At the top of my list is Laplace's demon:
We may regard the present state of the universe as the effect of its past and the cause of its future. An intellect which at a certain moment would know all forces that set nature in motion, and all positions of all items of which nature is composed, if this intellect were also vast enough to submit these data to analysis, it would embrace in a single formula the movements of the greatest bodies of the universe and those of the tiniest atom; for such an intellect nothing would be uncertain and the future just like the past would be present before its eyes.
In the middle of my list is Nietzsche's Demon:
What, if some day or night a demon were to steal after you into your loneliest loneliness and say to you: "This life as you now live it and have lived it, you will have to live once more and innumerable times more" ... Would you not throw yourself down and gnash your teeth and curse the demon who spoke thus? Or have you once experienced a tremendous moment when you would have answered him: "You are a god and never have I heard anything more divine."
And, of course, Descartes' demon:
If there is a God, who could be a party to deception in the same way as dreams, "how do I know that I am not deceived every time I add two and three or count the sides of a square or perform an even simpler operation, if that could be imagined?"

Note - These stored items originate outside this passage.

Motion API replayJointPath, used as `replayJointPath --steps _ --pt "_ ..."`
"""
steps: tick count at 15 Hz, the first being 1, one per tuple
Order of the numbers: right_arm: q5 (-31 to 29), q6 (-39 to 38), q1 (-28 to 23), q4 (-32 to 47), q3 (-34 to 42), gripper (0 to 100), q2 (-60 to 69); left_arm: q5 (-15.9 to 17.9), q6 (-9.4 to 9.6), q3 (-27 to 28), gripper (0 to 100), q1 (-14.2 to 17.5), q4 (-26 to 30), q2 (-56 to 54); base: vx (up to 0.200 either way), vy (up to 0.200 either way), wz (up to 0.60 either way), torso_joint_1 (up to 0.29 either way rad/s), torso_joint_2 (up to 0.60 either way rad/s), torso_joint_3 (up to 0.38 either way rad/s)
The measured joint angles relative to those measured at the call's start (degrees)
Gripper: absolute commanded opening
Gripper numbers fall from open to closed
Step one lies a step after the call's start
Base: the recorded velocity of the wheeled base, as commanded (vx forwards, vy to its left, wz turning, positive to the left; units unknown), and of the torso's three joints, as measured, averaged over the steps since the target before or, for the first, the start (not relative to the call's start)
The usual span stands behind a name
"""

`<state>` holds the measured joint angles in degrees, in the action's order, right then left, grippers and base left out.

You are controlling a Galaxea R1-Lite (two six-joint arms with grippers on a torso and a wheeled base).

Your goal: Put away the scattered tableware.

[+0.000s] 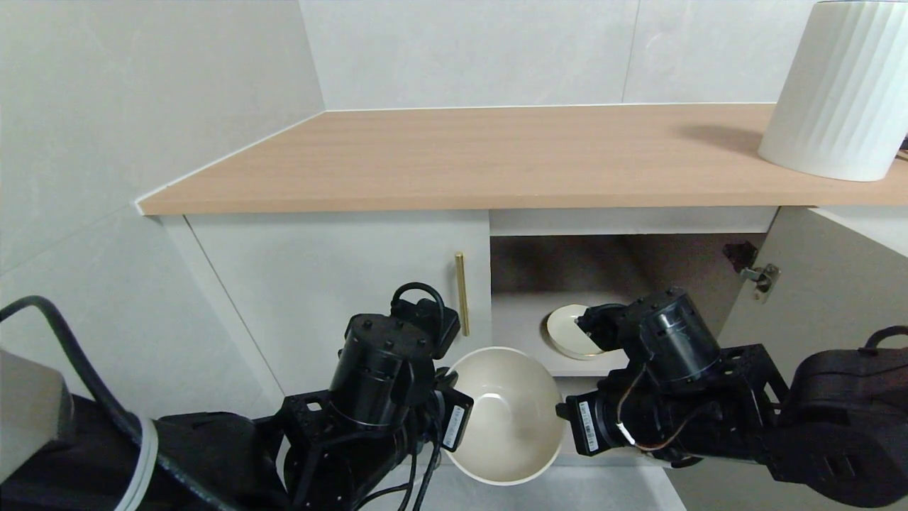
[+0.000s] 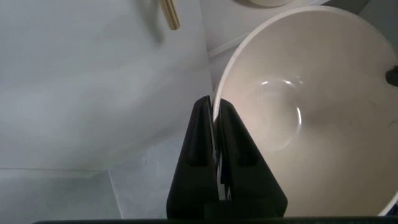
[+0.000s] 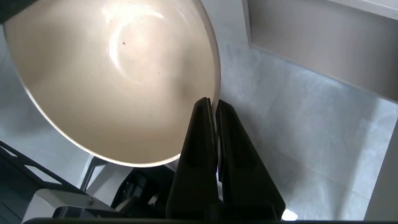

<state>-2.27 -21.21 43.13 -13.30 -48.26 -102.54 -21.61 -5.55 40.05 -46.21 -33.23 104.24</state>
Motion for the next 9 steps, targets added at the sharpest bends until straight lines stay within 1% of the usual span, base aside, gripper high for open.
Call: replayJointPath --steps 6,7,9 --pt "0.0 0.0 0.1 0.0 0.1 0 0.0 0.0 0.02 -0.1 0 0.0 0.0 0.0 0.000 0.000 0.00 0.000 0.00 0.000" --pt "0.0 0.0 0.1 0.0 0.1 0 0.0 0.0 0.09 -0.2 100 0.0 0.1 -0.1 0.000 0.000 0.00 0.000 0.00 0.000" --pt "-0.1 0.0 0.0 0.1 0.1 0 0.0 0.0 0.11 -0.4 100 0.0 0.1 -0.1 0.000 0.000 0.00 0.000 0.00 0.000"
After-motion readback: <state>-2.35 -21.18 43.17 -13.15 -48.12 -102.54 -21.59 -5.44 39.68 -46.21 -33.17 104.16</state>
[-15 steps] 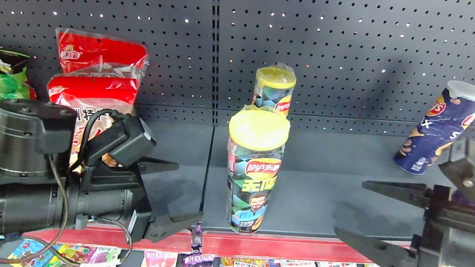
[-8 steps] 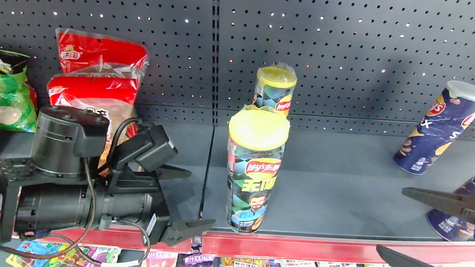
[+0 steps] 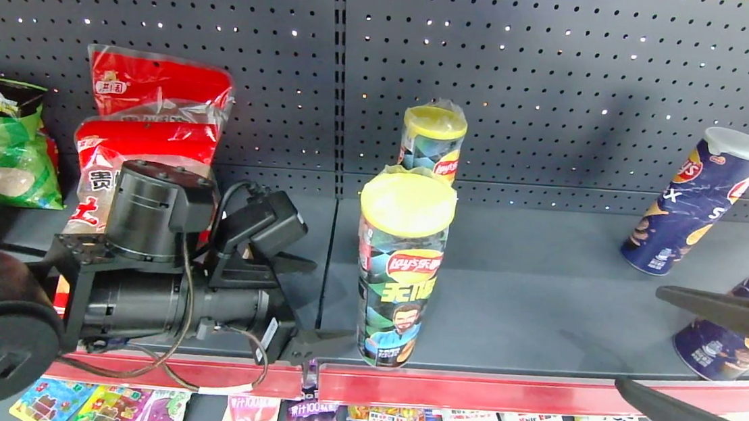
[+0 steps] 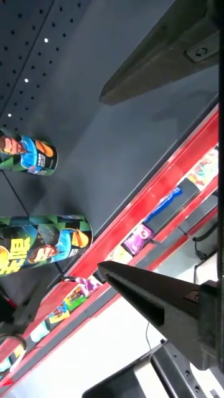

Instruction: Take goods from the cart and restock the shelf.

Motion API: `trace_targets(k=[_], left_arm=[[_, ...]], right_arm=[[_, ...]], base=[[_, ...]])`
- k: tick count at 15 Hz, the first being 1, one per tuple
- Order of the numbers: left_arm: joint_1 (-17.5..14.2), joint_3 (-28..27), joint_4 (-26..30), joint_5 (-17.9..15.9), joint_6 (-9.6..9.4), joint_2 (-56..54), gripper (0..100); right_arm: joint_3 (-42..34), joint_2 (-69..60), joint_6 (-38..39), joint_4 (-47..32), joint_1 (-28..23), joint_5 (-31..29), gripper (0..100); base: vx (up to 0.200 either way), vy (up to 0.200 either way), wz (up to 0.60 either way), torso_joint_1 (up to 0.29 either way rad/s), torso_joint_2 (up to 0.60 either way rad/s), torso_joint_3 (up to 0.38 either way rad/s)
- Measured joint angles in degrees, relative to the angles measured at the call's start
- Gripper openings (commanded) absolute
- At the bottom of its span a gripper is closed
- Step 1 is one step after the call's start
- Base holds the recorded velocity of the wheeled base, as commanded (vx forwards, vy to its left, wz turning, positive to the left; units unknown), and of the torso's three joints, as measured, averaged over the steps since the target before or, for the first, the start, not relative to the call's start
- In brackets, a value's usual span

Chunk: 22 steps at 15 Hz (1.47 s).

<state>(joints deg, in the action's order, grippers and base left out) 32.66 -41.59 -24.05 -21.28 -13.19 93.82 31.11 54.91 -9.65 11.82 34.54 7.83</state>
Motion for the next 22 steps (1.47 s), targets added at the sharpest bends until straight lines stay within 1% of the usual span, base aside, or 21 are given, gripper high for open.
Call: trace_targets(k=[6,9,13,22], left_arm=[[-0.06,-2.89,0.05,0.6,0.0,2.95,100],[-0.13,-3.13,0.07,0.87,0.0,3.5,100],[-0.72,-3.61,0.0,2.24,0.0,4.3,100],[-0.72,-7.5,0.0,2.32,0.0,6.7,100]], right_arm=[[0.0,-0.91,0.0,0.0,-1.0,0.05,100],[0.11,-1.0,0.0,0.02,-1.16,0.05,100],[0.02,-1.02,0.0,0.02,-1.3,0.07,100],[-0.66,0.05,1.23,-0.06,-1.71,0.05,100]], base=[[0.0,0.0,0.0,0.0,0.0,0.0],[0.0,0.0,0.0,0.0,0.0,0.0],[0.0,0.0,0.0,0.0,0.0,0.0],[0.0,0.0,0.0,0.0,0.0,0.0]])
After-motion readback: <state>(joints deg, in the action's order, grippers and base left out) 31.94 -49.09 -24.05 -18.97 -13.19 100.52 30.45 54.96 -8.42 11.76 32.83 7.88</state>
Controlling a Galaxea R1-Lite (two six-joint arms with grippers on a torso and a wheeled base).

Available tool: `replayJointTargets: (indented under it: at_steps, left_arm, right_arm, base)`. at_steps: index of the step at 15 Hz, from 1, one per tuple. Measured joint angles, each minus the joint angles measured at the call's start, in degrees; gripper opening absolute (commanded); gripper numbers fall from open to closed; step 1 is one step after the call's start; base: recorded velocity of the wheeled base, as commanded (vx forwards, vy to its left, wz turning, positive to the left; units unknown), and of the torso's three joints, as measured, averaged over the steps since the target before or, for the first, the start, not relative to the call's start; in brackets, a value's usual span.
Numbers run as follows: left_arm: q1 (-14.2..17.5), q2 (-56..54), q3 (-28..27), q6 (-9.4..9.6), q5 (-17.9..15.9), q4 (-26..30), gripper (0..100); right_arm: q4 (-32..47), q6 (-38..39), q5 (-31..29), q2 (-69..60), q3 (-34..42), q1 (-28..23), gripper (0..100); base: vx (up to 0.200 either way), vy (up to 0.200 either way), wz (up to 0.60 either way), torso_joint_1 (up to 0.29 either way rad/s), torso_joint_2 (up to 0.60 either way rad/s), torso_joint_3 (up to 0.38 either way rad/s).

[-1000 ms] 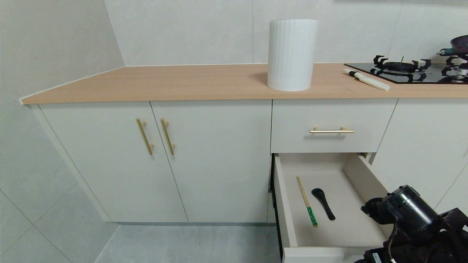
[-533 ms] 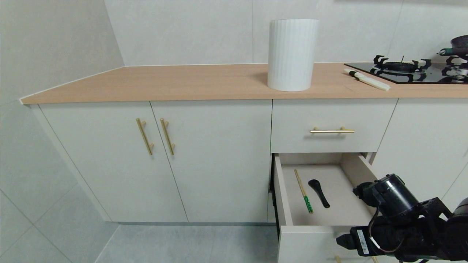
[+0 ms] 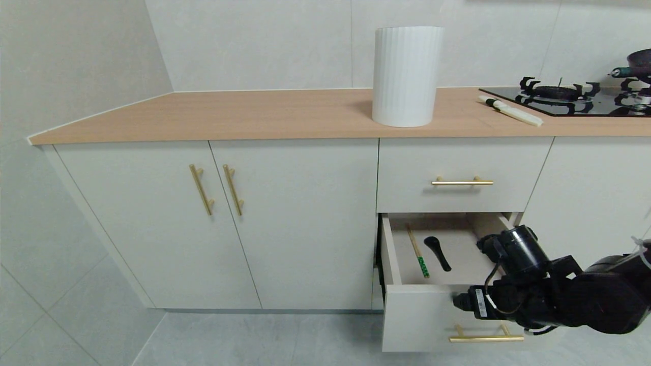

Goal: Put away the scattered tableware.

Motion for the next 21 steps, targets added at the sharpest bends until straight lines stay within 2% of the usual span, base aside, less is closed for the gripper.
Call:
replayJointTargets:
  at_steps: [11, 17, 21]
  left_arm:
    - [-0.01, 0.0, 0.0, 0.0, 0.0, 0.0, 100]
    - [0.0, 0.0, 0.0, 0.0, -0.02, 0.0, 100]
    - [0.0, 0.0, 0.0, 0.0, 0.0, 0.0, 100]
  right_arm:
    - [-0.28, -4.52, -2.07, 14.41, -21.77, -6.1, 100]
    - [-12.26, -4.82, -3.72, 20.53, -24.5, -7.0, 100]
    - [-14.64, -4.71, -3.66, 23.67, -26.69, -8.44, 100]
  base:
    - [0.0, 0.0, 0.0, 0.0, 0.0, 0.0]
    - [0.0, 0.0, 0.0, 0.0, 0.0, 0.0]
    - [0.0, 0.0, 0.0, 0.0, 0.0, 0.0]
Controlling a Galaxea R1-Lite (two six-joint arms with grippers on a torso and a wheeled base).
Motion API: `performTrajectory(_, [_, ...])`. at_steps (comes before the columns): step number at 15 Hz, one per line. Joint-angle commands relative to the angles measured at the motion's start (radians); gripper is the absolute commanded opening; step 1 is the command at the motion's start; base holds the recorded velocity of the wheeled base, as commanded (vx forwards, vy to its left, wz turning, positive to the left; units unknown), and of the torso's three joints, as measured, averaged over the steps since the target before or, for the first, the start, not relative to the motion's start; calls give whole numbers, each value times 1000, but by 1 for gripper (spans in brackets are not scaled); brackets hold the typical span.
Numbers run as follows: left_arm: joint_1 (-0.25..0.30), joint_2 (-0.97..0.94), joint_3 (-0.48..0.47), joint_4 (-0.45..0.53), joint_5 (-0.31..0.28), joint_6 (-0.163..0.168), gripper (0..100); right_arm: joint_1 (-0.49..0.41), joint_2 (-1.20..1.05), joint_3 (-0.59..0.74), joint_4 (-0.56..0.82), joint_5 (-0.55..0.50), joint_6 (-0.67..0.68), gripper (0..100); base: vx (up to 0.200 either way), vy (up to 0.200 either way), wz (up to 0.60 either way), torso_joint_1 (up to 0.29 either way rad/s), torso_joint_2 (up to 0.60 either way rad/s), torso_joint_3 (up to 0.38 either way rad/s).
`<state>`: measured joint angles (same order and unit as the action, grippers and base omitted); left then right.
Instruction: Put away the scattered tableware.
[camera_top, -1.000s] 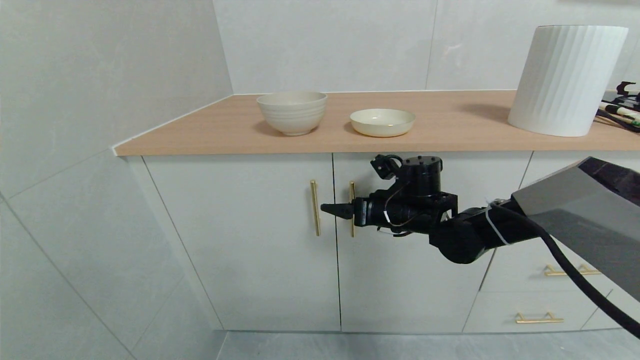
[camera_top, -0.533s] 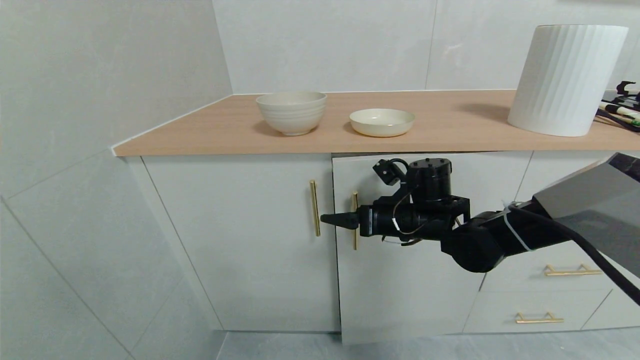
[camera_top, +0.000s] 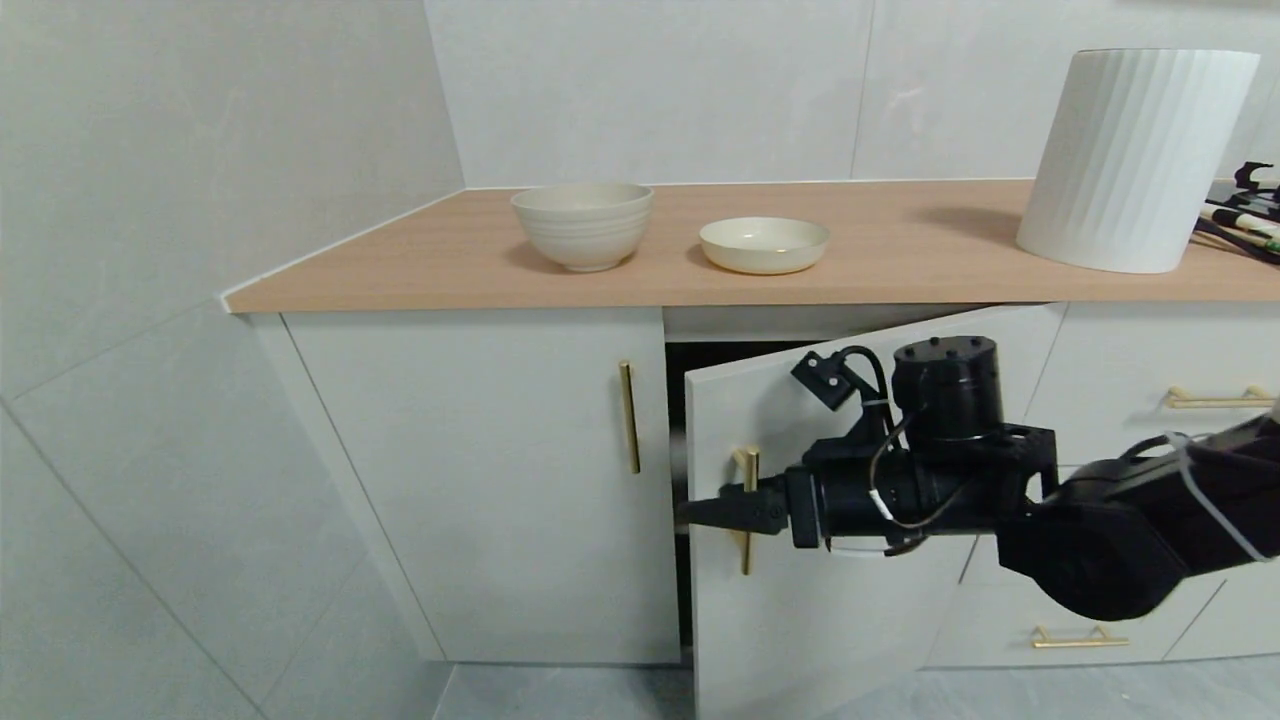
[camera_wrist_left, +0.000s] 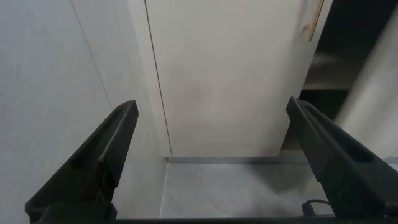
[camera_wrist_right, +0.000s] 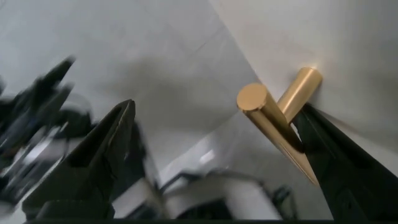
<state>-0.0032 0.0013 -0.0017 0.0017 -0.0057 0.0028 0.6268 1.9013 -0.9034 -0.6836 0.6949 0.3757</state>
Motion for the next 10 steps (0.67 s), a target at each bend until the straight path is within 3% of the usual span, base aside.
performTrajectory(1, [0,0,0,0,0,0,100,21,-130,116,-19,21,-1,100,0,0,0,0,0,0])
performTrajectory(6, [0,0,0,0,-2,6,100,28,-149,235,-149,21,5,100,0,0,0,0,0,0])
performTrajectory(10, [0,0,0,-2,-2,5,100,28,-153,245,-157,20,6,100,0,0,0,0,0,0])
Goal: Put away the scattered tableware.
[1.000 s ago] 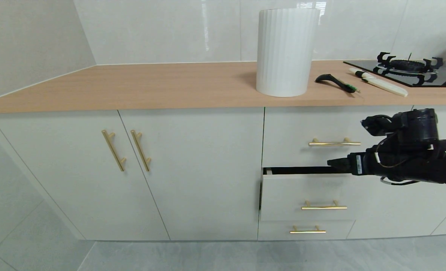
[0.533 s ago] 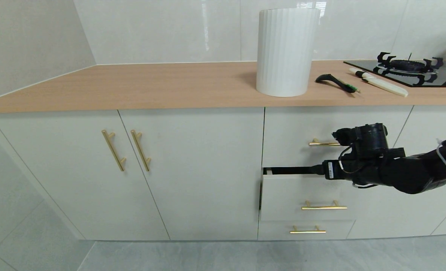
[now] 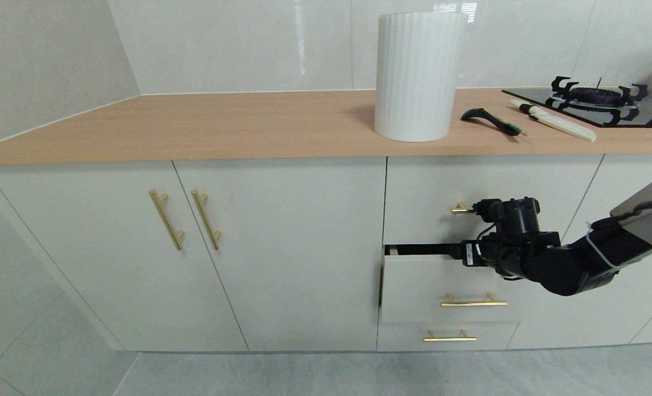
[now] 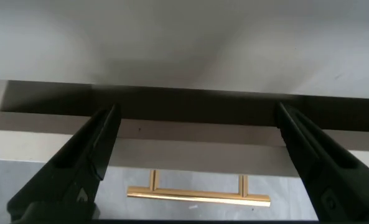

We are permitted to be deceived occasionally, so it is at least possible that I be created so that I am deceived all the time. If we came about due to a less perfect being, the possiblity of deception becomes greater.
A solution to the urge to believe what is highly probable: suspend judgment.
He supposes "an evil genius, as clever and deceitful as he is powerful, who has directed his entire effort to misleading me."
Thus he regards all external things "as nothing but the deceptive games of my dreams, with which [the genius] lays snares for my credulity."